The random variable $X$ has probability distribution $Bi(n, p)$
Given that: $Pr(X=1)$ = $(1-p)^{n-2}$, p < 1.
Find the possible values of $n$ and the value(s) of $p$ in terms of $n$.
What I have done so far:
Using the rule for binomial probability:
$\to$$Pr(X = 1)$ = $n\choose{1}$ $p^1 (1-p)^{n-1}$
$\to$$np(1-p)^{n-1} = (1-p)^{n-2}$
$\to$$(1-p)^{n-1}(np-(1-p)^{-1})=0$
$\to$$np-(\frac{1}{1-p}) =0$
$\to$$-np +np^2+1=0$
I need help after this step. Thanks a lot! :))
To solve for $n$: Isolate $n$, factor, then divide. \begin{align*} np^2 - np + 1 & = 0\\ np^2 - np & = -1\\ n(p^2 - p) & = -1 \end{align*} If $p = 0$, the equation is always false. If $0 < p < 1$, $p^2 < p$, so $p^2 - p \neq 0$. Therefore, we can divide by $p^2 - p$ which yields $$n = -\frac{1}{p^2 - p} = \frac{1}{p - p^2} = \frac{1}{p(1 - p)}$$ with the restriction that $n$ is a positive integer.
To solve for $p$: Apply the Quadratic Formula to the quadratic in $p$. $$p = \frac{n \pm \sqrt{n^2 - 4n}}{2n}$$ Since $p$ is a real number, we require that $n^2 - 4n \geq 0$. Since $n^2 - 4n = n(n - 4)$, $n^2 - 4n \geq 0$ if $n \geq 4$ or $n \leq 0$. Since $n$ is a nonnegative integer, $n \geq 4$ or $n = 0$. If $n = 0$, $p$ is undefined.
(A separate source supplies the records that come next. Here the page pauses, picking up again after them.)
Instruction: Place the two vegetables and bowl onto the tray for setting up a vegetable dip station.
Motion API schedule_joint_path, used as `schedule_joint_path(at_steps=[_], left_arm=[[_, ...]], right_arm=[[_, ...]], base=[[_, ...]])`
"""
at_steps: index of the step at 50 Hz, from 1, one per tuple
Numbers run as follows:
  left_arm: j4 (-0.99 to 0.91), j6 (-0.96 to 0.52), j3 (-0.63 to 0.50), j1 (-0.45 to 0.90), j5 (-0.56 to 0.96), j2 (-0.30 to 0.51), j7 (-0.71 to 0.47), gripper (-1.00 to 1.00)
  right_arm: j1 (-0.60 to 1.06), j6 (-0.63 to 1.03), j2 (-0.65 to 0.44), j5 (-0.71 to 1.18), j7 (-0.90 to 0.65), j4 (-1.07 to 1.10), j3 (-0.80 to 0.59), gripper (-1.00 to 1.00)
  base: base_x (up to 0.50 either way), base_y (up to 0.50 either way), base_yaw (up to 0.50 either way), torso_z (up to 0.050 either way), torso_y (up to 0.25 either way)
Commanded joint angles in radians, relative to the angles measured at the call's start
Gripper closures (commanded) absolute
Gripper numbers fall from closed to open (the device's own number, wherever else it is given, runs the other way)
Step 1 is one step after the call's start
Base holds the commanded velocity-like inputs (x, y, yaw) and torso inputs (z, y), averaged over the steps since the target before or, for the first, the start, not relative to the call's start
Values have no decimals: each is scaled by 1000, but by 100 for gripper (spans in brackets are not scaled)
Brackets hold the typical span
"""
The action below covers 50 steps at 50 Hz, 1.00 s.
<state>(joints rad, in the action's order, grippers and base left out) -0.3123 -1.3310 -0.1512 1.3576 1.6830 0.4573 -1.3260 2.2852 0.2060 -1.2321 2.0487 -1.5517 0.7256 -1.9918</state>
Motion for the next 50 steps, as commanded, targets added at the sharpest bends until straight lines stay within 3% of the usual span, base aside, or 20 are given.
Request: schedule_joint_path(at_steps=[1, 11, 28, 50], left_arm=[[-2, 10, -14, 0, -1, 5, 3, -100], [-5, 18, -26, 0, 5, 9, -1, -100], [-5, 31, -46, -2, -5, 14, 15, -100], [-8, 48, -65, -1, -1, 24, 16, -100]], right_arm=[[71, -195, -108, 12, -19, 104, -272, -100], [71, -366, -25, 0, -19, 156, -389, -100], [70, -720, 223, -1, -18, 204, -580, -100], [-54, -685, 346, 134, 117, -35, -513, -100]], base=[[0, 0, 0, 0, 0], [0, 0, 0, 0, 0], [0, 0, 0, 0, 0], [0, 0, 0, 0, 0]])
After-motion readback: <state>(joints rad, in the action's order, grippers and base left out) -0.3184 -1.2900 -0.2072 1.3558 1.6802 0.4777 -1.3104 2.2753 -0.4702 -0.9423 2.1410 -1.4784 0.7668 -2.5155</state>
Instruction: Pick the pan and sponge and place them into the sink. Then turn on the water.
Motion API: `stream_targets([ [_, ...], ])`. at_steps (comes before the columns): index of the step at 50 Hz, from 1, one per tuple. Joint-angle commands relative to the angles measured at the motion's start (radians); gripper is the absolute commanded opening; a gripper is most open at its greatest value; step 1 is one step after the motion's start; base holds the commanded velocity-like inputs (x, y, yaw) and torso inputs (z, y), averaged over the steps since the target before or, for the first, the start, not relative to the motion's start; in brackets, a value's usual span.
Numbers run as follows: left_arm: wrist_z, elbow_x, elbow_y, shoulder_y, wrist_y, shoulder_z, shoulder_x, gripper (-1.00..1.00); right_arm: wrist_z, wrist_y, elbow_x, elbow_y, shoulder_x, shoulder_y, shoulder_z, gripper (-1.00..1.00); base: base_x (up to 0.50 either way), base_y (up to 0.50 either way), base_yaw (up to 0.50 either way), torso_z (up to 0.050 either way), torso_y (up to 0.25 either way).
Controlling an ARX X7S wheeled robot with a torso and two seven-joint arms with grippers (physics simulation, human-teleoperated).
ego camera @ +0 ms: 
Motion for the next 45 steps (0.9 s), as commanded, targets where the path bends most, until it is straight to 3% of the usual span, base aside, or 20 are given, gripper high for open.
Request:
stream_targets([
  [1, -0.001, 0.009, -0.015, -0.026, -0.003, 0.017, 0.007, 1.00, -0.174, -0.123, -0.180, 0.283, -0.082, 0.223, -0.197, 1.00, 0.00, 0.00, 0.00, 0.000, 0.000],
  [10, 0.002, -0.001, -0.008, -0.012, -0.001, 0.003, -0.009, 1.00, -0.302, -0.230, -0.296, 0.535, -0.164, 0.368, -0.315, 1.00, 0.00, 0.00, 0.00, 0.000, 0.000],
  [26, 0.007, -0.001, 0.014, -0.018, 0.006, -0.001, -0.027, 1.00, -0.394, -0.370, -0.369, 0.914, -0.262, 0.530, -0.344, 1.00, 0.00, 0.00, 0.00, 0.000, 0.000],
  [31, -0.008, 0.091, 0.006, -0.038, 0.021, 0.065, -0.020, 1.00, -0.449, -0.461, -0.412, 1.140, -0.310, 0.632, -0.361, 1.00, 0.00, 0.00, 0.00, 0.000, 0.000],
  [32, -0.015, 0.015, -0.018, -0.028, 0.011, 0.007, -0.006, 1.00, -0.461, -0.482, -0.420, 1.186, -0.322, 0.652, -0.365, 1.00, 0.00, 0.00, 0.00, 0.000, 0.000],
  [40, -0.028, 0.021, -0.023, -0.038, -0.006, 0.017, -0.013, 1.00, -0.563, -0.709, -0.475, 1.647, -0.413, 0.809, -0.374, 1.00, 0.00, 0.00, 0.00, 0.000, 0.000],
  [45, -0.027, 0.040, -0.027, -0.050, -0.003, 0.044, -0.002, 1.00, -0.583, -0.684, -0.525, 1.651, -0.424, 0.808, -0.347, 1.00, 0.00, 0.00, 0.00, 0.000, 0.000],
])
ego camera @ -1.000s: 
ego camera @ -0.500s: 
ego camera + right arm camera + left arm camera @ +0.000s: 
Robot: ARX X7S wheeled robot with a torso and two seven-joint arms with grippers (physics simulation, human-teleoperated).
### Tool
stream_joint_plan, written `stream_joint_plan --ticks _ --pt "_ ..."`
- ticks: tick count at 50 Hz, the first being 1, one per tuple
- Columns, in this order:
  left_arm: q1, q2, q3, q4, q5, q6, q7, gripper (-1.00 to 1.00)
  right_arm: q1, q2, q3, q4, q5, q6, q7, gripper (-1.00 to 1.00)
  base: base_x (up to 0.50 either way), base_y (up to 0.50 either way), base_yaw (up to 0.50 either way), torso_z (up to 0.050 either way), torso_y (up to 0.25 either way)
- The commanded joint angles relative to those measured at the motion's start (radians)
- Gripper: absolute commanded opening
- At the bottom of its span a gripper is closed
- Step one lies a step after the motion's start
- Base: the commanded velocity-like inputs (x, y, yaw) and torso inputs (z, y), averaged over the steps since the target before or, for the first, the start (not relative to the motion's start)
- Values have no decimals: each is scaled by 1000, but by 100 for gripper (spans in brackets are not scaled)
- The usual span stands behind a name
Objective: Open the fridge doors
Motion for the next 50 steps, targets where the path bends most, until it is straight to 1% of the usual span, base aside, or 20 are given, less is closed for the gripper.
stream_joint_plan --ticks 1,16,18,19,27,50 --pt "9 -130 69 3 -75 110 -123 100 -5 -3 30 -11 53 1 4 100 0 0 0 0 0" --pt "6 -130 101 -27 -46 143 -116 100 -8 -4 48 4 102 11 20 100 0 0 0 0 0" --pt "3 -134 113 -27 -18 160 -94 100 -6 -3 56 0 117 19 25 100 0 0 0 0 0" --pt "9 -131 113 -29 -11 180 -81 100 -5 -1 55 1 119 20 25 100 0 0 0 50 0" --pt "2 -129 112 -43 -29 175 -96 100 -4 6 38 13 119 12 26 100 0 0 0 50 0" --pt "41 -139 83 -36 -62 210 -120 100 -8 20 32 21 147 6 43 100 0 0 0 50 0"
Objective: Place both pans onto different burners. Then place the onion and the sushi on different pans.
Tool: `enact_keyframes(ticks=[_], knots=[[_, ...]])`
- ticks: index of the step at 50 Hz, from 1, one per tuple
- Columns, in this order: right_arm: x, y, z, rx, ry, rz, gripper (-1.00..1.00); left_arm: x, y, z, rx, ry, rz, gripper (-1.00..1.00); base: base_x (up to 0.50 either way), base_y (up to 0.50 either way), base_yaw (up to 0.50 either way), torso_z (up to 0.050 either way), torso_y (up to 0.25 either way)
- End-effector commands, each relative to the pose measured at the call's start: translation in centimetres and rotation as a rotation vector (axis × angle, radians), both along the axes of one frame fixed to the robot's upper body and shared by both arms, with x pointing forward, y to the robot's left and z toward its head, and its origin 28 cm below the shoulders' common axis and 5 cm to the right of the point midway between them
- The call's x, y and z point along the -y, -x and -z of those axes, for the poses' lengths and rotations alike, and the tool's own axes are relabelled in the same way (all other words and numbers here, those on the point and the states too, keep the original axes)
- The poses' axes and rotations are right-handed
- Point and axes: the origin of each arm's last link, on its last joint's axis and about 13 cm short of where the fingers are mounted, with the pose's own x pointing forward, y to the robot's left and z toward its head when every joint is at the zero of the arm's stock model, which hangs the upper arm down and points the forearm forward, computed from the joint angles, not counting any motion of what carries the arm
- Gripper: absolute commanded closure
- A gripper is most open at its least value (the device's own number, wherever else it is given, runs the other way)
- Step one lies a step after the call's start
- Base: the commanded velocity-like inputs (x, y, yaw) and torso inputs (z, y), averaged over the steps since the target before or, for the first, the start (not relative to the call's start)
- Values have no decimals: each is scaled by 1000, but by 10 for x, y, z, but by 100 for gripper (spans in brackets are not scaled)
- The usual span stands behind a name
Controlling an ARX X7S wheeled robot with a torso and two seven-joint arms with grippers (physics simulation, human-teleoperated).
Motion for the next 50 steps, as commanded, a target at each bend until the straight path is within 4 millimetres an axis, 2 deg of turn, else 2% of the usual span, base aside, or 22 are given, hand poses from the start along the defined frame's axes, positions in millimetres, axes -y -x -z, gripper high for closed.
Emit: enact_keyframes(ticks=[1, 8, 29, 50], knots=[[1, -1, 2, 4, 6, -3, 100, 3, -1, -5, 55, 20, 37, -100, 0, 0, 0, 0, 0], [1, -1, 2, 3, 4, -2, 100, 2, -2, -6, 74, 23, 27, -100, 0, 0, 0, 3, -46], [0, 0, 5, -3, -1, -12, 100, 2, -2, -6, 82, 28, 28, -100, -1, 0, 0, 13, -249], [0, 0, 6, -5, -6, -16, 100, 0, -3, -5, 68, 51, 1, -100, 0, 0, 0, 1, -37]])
Thus, $n \geq 4$.
You should verify that $$0 < \frac{n \pm \sqrt{n^2 - 4n}}{2n} < 1$$ whenever $n \geq 4$.
The restriction that $n$ is an integer satisfying $n \geq 4$ must also apply to the equation $$n = \frac{1}{p(1 - p)}$$
Note: After the step $$np(1 - p)^{n - 1} = (1 - p)^{n - 2}$$ you could have proceeded as follows: \begin{align*} np(1 - p)^{n - 1} - (1 - p)^{n - 2} & = 0\\ (1 - p)^{n - 2}[np(1 - p) - 1] & = 0\\ (1 - p)^{n - 2}[np - np^2 - 1] & = 0 \end{align*} Since $p < 1$, $1 - p > 0$. Thus, we can divide by $(1 - p)^{n - 2}$ to obtain $np - np^2 - 1 = 0$ or, equivalently, $np^2 - np + 1 = 0$ without introducing negative exponents or fractions.